The disagreement, disclosed in the February 2026 FAAC Post-Mortem Sub-Committee report obtained in Abuja, highlights persistent challenges in managing the country’s critical oil revenue streams. The disputed sum is separate from a far larger N210 trillion discrepancy identified in NNPC’s audited financial statements covering 2017 to 2023.
The reconciliation exercise was intended to verify oil revenue remittances by comparing NNPC’s internal records with figures from independent consultants, Periscope. However, the parties remain at an impasse.
“NNPCL reported that they are yet to agree with Periscope Consulting regarding the under-remittances of $42.373 billion to the Federation. The NNPCL representative stated that they still maintain their earlier position that the company has nothing to refund to the Federation Account,” the report said.
The FAAC sub-committee directed both parties to continue discussions and reconcile differences before the next plenary meeting. Until resolved, authorities cannot establish the exact volume of oil revenue owed to the Federation Account, which funds allocations to federal, state, and local governments.

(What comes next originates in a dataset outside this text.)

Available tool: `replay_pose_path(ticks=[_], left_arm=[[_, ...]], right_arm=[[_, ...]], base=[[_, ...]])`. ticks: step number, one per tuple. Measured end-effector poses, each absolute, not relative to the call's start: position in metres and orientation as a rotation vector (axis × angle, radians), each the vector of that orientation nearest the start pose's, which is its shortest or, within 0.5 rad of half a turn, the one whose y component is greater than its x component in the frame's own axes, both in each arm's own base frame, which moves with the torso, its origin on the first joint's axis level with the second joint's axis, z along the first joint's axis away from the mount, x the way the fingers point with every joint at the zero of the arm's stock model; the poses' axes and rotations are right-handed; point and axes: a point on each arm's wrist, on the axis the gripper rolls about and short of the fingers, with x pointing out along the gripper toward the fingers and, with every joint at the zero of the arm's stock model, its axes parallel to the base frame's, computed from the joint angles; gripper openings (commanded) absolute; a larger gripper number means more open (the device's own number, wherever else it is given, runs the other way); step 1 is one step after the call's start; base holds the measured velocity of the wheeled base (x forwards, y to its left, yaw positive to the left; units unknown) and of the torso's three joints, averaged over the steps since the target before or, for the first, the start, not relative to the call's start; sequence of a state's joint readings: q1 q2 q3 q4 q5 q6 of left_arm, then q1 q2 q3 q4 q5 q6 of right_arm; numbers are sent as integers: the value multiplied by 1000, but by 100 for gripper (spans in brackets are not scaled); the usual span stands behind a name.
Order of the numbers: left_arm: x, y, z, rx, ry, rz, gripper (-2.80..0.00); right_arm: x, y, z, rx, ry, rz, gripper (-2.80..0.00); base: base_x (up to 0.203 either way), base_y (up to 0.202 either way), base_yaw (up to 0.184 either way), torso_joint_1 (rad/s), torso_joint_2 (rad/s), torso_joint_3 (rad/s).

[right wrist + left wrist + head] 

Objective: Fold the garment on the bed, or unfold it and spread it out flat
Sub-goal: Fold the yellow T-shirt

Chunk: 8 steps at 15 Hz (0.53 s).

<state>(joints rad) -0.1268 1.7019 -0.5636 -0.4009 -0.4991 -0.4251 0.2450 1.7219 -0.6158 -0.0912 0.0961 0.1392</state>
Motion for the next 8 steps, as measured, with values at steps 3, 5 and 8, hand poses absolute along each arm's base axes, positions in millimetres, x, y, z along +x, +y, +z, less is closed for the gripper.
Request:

Beyond the $42.3 billion dispute, the sub-committee reviewed frontier exploration projects funded under the Petroleum Industry Act. NNPC is required to finance exploration in frontier basins, including the Chad, Sokoto, Bida, and Dahomey basins, as well as the Benue Trough, to expand hydrocarbon reserves.
NNPC submitted details of work performed and funds spent, but an ad-hoc committee will inspect the projects to ensure transparency. Reports show that NNPC received over N453 billion from the Frontier Exploration Fund in 2025, intended for new exploration projects, but recent executive orders now direct the fund to the Federation Account.
Meanwhile, the Senate may summon President Bola Ahmed Tinubu over the N210 trillion discrepancy in NNPC’s audited accounts.
Chairman of the Senate Public Accounts Committee, Aliyu Wadada, said the figure - comprising N103 trillion in accrued liabilities and N107 trillion in receivables - lacks adequate documentation. The liabilities include retention, legal, and audit fees, while the receivables reportedly relate to unnamed defunct banks.
Wadada also questioned NNPC’s explanation that part of the liability represented payments to joint venture partners under the abolished cash-call system. Former NNPC officials, including Mele Kyari and ex-CFO Umar Ajiya, are expected to testify after the Eid break.
The FAAC report stressed the need for stronger oversight and coordination between revenue-generating agencies and those managing the Federation Account. It noted that “persistent revenue leakages, opaque deductions, institutional inefficiencies, and weak oversight continue to erode distributable revenues,” urging urgent engagement to resolve the reconciliation.
With Nigeria’s public finances heavily dependent on petroleum income, resolving these disputes is critical to restoring trust, transparency, and fiscal stability. The ongoing stalemate adds pressure on federal authorities to clarify how billions in oil revenue are accounted for and distributed.